Le R est toujours en partance, le K progresse en cadence, le P, lui, a trouvé sa place, il a ses repères. C’est un profil sans prétention, un peu plan-plan ; ça peut ne pas plaire à tous. Doit-on pour autant le prendre pour un planqué ? Il est placide, sans passion mais puissant : essayons de comprendre sa pertinence.

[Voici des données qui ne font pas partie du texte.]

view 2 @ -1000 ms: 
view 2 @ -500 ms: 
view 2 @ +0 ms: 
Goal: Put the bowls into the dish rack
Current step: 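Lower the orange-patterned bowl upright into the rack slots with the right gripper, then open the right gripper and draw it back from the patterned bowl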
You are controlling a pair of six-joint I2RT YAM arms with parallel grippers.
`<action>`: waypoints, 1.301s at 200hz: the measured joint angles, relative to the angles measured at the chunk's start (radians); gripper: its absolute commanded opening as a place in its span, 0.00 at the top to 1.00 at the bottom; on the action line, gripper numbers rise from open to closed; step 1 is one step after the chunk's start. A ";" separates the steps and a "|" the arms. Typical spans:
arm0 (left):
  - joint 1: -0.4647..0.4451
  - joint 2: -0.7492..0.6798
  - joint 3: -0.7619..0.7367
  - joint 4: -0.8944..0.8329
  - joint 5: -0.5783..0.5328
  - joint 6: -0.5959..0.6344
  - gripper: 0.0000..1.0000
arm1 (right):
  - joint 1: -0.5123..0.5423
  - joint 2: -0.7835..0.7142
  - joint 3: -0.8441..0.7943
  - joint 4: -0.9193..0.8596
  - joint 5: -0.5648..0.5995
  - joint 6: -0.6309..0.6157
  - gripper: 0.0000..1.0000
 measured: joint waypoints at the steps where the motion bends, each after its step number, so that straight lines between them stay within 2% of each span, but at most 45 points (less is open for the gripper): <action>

C’est important de trouver sa place et pratique de connaître son personnage. Rien n’est plus pénalisant que le caprice et l’absence de plan ; rien n’est moins pardonnable que le parjure. Parfaitement, mais il faut prendre garde aussi au péril de la répétition, quand on n’expérimente plus, quand on n’apprend plus. Dépourvu de personnalité, sans perspective, on reproduit vite une vie prévisible dont on ne peut plus s’échapper, on copie, on plagie des pages qui ne nous appartiennent pas. Partir peut être pénible, progresser peut être épuisant, mais pire encore est l’épreuve de la platitude, le supplice du repos sans répit. On croupit dans la prison des habitudes, déprimé par le poison de la lassitude.

Changer de peau, changer de pays, de personnage, changer de paradigme, de programme, de parti, changer de point de vue, passer la frontière, parler aux étrangers… c’est compliqué, voilà pourtant ce dont on ne peut se passer si l’on veut comprendre un peu plus la complexité de l’expérience humaine.

À observer de près, le P pourrait passer pour un progressiste en période d’introspection, et peut-être prépare-t-il un nouveau départ. Soyons prudents, à trop attendre on prend de mauvais plis impossibles à perdre par la suite. Espérons donc que le P, s’il a trouvé sa place, soit prêt à explorer de nouveaux paysages. Il est des départs précoces, mais les placements peuvent être implacables. On ne répare pas une épave sans espoir. Il faut parfois rompre les liens pour se déprendre de l’emprise des opinions et l’oppression des préjugés.

Pour autant, un point encore est primordial –– les exilés le savent, ils ont payé cher pour l’apprendre –, le déplacement peut être une plaie profonde et pérenne. Rien n’est jamais simple ; ne nous prononçons pas trop promptement. Disons que quand on en a pris le parti, bien sûr, il faut partir, un peu n’importe où. Au bout de la planète, en Patagonie, en Papouasie ou bien tout près, juste là après le pont. Mais partir, ce n’est pas seulement un paquetage et des ampoules aux pieds, c’est aussi un état d’esprit.

Apprendre à passer, apprendre le passage, passer sur les présages pour poser des projets. Le projet du printemps, ce sont les prunes et les poires de l’été ; le projet du poète, c’est une page qui protégera la parole, une page qui prendra le parti des petites choses, disait Ponge.

L’impermanence n’est pas un caprice, pas une puérilité des corps et des pensées ; tout passe, personne n’est dupe et il faut s’y préparer. Le présent est l’impossible pointe du temps, beaucoup moins qu’une plainte, à peine un soupir. Mais le présent n’est pas la présence et voilà le problème qui se pose, celui de la présence. Comment développer une présence pleine, c’est-à-dire comment être proche de soi, proche des autres et du monde ? quelle est la bonne proximité, entre promiscuité et séparation ? quelle est la bonne amplitude, entre disparition et dépendance ? Quelle part de soi perd-on quand on part ? La part qui pèse ? la part qui porte ?

Voilà une pléthore de points d’interrogation. Les philosophes ont du pain sur la planche.